§ **Your objective**:
For each line of the data below that holds "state", copy the line.

○ ○ ○

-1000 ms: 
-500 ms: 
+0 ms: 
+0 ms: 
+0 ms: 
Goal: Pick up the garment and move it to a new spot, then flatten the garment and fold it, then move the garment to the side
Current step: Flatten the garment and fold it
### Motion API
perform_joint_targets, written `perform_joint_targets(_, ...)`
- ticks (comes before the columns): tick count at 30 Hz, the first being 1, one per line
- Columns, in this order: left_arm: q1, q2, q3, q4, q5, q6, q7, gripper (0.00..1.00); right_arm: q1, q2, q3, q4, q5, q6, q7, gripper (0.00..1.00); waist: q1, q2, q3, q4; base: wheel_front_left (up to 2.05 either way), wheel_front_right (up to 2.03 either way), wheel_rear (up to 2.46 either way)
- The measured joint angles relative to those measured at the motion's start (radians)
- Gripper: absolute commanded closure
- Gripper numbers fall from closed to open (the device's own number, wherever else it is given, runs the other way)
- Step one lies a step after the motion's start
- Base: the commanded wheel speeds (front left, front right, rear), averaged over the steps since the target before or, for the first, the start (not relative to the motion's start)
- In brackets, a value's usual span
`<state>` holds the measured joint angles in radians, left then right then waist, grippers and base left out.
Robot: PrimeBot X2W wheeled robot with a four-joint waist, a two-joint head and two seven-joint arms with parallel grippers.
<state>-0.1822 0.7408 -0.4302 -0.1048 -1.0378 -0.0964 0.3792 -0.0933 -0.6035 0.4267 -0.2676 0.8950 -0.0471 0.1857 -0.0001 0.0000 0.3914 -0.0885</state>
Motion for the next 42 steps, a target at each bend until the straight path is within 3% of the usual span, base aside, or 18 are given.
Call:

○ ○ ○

§ **Written solution**:
`<state>` holds the measured joint angles in radians, left then right then waist, grippers and base left out.
<state>-0.1822 0.7408 -0.4302 -0.1048 -1.0378 -0.0964 0.3792 -0.0933 -0.6035 0.4267 -0.2676 0.8950 -0.0471 0.1857 -0.0001 0.0000 0.3914 -0.0885</state>

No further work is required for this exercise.